In this example the h1, h2, p, and img elements provide the semantics. Semantics tell the browser, and search engines, what type of content is being conveyed to the user. Everything inside the h1, h2, and p elements is content. The values of the img element attributes src and alt are also content. Content is what we are conveying to the user.

We can clearly see above how the content and semantics are weaved together. No matter how we prettify our code with indenting and text coloring, to help us see each part separately, they remain woven together.

In plain html web sites the separation of content by language typically happens by organizing each languages page into separate directories. An article will have duplicate html in each language directory with the content changes for that language. Keeping the web site consistent means that an html change in one page means having to make the same html change to the articles’ alternative language pages.

My search for a CMS that separated content and semantics at the html level turned up nothing. A CMS may have a field to record what language a page is written it. Some can link an article of one language directly to the same article in another language. But, within their databases they still maintain the content and semantics woven together. Even when using a CMS changing an unordered list to an ordered list requires going to that article in each language to change the html. A five language web site has five articles to change.

Separation of content by device is done with CSS using media queries and/or javascript. This works well for separating layout and style from the semantics. However, there are limitations for content. The same content, woven into the semantics, is served to each device. CSS and/or javascript can then hide or resize some of the content from the user. This hidden or resized content takes up valuable bandwidth and time, but goes unseen. As users continue to move to mobile devices, which generally have slower connection speeds, it’s becoming more important to keep bandwidth use to a minimum.

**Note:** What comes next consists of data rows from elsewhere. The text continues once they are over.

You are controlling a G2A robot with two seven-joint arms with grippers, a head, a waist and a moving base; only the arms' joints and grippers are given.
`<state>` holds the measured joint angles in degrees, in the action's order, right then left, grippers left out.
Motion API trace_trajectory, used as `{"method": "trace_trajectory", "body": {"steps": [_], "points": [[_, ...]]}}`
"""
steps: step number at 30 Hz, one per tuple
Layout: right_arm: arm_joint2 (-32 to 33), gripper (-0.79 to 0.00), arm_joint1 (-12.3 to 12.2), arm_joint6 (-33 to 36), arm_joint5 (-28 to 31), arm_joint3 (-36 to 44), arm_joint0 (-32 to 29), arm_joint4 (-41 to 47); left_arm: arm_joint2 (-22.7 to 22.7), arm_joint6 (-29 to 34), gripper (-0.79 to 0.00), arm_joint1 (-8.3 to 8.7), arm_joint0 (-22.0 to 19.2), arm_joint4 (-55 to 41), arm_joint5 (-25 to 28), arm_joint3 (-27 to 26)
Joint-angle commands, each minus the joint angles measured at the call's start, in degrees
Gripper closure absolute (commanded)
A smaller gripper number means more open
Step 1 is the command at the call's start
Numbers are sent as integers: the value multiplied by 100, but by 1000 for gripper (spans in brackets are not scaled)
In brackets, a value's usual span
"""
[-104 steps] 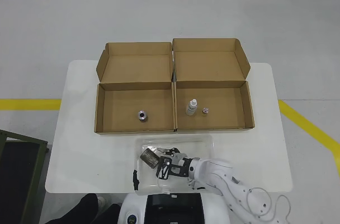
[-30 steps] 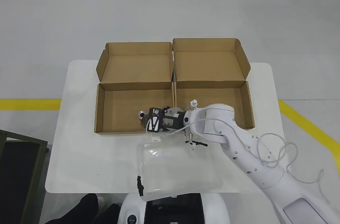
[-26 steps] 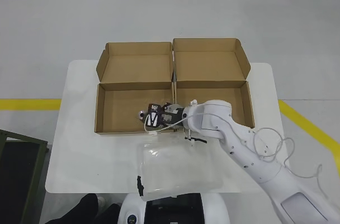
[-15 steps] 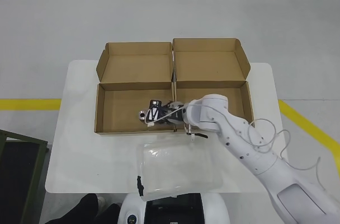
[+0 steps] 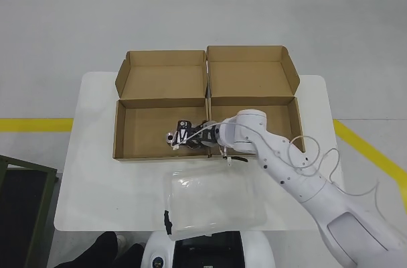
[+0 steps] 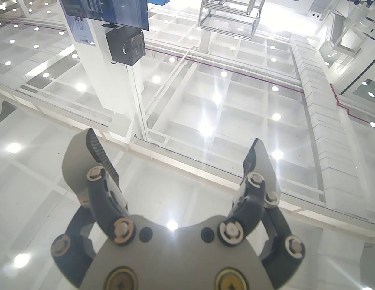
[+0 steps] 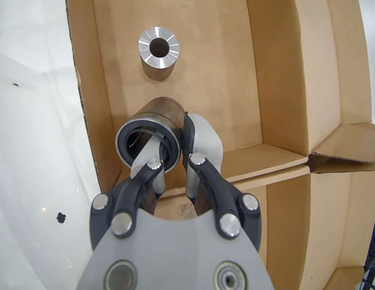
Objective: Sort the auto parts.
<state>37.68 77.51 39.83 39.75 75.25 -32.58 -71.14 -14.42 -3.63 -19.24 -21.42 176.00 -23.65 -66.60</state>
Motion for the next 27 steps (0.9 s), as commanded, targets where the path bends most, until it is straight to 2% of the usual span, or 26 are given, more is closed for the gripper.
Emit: {"method": "trace_trajectory", "body": {"steps": [1, 8, 17, 27], "points": [[-20, -785, 25, -63, -54, -41, 23, -27, 0, 0, -785, 0, 0, 0, 0, 0], [15, -785, 60, -175, -71, 67, 72, -106, 0, 0, -785, 0, 0, 0, 0, 0], [443, -785, -64, -224, -65, 625, -178, -129, 0, 0, -785, 0, 0, 0, 0, 0], [1227, -785, -302, -615, -12, 1861, -1132, 554, 0, 0, -785, 0, 0, 0, 0, 0]]}}
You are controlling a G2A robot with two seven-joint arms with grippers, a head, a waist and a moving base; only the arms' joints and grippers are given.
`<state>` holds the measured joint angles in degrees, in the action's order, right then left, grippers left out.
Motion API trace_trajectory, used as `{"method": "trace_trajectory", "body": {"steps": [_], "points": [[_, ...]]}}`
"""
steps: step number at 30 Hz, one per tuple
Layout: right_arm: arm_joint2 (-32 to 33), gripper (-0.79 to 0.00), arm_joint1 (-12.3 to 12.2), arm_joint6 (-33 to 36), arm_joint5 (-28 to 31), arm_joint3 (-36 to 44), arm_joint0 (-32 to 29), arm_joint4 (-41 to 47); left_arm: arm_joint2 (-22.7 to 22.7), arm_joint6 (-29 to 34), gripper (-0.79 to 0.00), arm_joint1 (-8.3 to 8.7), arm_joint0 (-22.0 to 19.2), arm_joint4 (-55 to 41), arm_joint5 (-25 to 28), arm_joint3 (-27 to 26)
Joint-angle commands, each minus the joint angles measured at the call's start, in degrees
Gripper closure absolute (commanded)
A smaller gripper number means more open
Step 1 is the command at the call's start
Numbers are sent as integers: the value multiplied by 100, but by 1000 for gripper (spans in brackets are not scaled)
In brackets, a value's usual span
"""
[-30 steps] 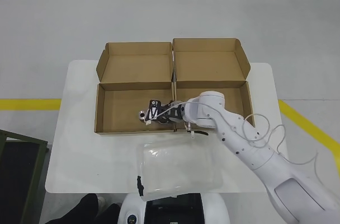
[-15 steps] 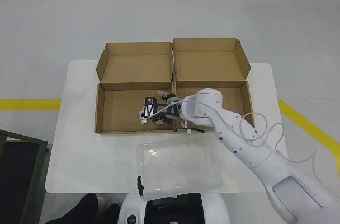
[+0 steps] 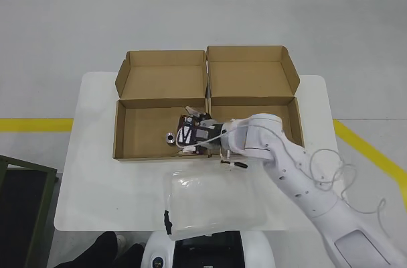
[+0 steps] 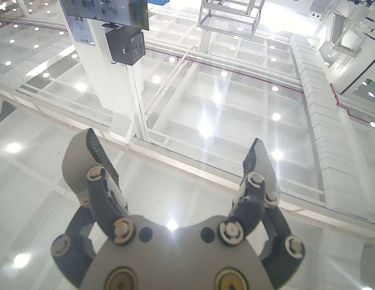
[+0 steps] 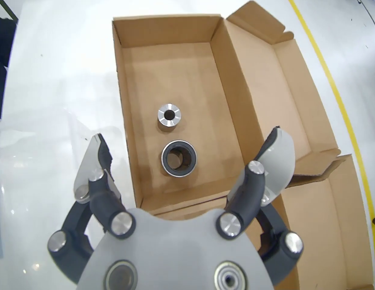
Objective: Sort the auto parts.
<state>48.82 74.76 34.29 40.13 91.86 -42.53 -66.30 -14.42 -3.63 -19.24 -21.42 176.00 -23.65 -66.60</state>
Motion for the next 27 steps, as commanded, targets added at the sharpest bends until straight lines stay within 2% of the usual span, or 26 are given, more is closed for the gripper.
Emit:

We need to support alternate versions of all content types (ie.; text, images, video, tables, etc...) based on language queries, media queries and both. Different languages need to show different text, but you may also want to show different article/paragraph lengths to different display sizes of the same language. Images and videos not only need to be the right size but those with text or speech also need to contain the right language.

A Proposed Method to Separate Content and Semantics

<html lang="en">

This current html attribute indicates the language of the current document, in this case English, and will provide compatibility with current browsers. Once all major browsers support this proposal the lang attribute could be left out and the page would have no content in it.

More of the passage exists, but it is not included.